I do genuinely feel for you and saw your ad too last night.  Unfortunately, the facts are, are that social housing is geared up for those who cannot afford to rent privately - I'm not saying it's right, I'm not saying it's fair, just how it is.

 

So unless you are regarded as a priority such as have medical reasons (and you need 100 points to be taken seriously) or you're being harassed and your life is in danger, you haven't got a hope in hell's chance of getting a place unless you go for a hard to let flat which will probably be out of town ... because even if you're at risk of homelessness, all the SIC have is a duty to give you a list of temporary accommodation/B&B, etc. - having kids means they have more obligations and duties under the Childrens Act.

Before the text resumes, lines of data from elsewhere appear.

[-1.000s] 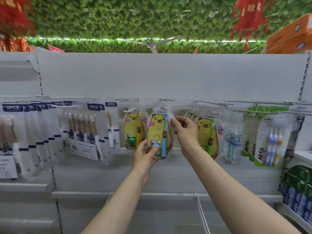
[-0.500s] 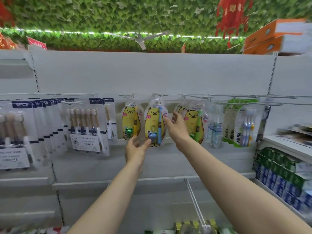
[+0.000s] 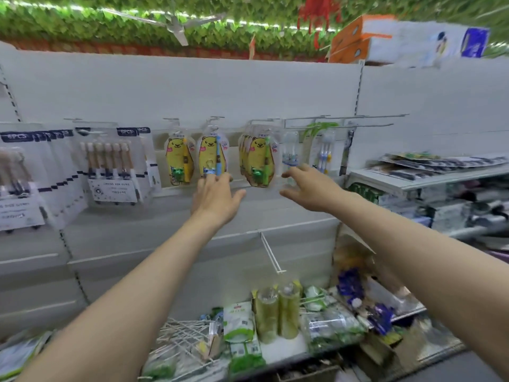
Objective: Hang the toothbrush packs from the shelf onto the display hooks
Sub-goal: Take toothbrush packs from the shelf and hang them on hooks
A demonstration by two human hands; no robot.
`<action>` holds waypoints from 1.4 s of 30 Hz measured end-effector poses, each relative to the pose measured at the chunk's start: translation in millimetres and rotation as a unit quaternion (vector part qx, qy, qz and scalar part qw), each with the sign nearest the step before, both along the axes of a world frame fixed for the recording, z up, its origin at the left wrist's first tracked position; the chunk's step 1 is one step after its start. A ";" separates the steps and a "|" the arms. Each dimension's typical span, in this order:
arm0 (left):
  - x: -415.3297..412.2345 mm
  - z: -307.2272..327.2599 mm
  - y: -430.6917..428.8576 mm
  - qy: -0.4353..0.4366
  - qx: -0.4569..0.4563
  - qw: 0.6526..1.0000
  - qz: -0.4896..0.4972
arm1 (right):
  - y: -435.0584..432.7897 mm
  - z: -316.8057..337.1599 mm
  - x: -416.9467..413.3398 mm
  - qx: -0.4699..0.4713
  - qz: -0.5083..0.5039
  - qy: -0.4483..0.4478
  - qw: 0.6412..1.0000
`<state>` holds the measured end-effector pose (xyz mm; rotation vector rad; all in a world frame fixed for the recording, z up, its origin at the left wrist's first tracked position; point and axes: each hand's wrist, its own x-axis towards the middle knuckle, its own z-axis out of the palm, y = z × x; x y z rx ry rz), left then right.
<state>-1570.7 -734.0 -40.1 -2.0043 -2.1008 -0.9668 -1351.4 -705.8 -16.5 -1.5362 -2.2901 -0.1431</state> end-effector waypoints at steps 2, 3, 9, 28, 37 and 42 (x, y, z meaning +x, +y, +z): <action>22.2 -0.5 -4.6 0.019 -0.017 0.999 -0.021 | -14.5 0.0 23.6 -0.006 -0.017 -0.006 1.000; 33.7 -0.4 -5.9 0.025 -0.023 0.999 -0.032 | -20.0 -0.1 34.8 -0.008 -0.025 -0.003 1.000; 107.2 3.0 1.8 0.059 -0.034 0.994 -0.090 | -36.8 2.2 105.7 0.002 -0.077 0.011 0.997; 445.6 29.2 116.0 0.069 -0.010 0.975 -0.212 | 29.8 24.1 429.7 0.018 -0.201 0.002 0.979; 563.6 26.9 189.1 0.081 -0.013 0.971 -0.224 | 102.0 29.7 558.0 0.005 -0.229 -0.003 0.973; 608.9 27.5 255.4 0.078 -0.014 0.969 -0.234 | 177.8 23.6 602.2 0.002 -0.232 0.008 0.973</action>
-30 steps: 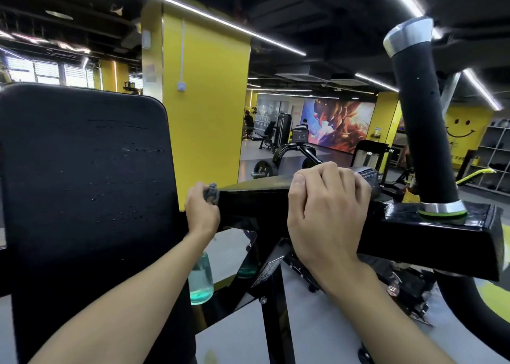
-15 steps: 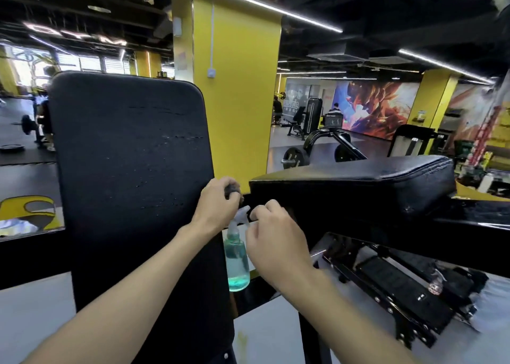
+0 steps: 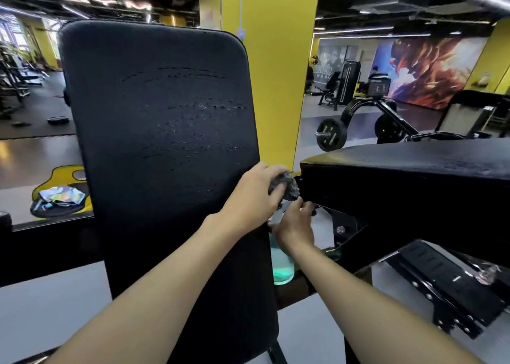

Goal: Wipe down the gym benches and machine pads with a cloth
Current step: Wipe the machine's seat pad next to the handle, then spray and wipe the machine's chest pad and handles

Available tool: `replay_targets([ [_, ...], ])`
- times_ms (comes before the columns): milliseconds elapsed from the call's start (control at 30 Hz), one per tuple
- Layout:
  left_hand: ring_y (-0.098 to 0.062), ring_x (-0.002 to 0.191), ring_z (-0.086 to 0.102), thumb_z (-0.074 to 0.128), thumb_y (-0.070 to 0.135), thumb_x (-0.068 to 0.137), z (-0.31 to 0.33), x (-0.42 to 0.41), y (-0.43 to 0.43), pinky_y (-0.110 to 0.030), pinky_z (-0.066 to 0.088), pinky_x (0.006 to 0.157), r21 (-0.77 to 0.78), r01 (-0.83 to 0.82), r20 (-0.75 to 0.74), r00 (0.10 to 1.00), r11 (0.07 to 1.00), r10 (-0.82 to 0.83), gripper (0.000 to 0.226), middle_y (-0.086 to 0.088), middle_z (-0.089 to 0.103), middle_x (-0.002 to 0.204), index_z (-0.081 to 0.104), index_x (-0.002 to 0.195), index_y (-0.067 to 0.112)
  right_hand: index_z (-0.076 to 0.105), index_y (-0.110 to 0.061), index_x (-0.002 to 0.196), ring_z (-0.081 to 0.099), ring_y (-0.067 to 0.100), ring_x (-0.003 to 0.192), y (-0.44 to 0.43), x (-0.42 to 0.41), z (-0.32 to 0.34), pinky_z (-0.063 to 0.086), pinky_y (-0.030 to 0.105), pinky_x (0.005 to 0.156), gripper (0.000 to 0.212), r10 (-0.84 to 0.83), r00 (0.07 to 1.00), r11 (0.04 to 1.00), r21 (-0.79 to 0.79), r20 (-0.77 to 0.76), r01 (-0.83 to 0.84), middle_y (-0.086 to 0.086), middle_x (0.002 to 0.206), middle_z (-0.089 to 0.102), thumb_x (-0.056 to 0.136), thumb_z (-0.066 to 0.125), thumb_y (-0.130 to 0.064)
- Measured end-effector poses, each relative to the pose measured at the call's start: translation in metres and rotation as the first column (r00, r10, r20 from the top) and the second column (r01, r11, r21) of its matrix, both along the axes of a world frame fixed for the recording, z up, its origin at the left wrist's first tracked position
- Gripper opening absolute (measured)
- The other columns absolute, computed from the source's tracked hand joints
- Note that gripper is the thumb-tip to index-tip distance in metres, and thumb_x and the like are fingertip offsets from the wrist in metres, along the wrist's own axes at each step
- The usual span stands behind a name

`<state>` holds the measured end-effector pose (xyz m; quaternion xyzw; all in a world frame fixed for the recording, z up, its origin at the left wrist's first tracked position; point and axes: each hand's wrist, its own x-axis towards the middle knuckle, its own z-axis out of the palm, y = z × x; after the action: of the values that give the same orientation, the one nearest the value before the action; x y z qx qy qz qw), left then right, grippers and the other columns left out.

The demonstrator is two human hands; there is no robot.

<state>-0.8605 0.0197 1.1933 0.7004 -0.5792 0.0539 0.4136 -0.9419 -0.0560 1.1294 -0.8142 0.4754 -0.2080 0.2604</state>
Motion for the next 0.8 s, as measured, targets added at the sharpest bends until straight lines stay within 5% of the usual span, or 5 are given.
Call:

When you say south, do you mean the south part of Shetland?  It's worth a try as at least a lot of the social housing down the south end isn't too far from a bus route, if that helps at all.  Quite often people will accept a council/housing association place down the south end and then get a transfer later up to the town.  It might also be worth ascertaining if it's worth your while to rent outside of town because sometimes the difference in rent is such that even after taking bus fares into account, it does give you more of an opportunity to save towards a mortgage.

With regards to mortgages, not everywhere requires a deposit. It might be worth your while to speak to an independent mortgage advisor to ascertain if there are any organisations willing to give you a 100% mortgage as opposed to a 70%/75% mortgage.  A lot of people overlook the fact that overseas banks do lend on properties in the UK, there's a lot more organisations outwith of the High Street banks who do lend dosh.  Another alternative is any time Hjaltland do the part ownership/part rent schemes.


Good luck.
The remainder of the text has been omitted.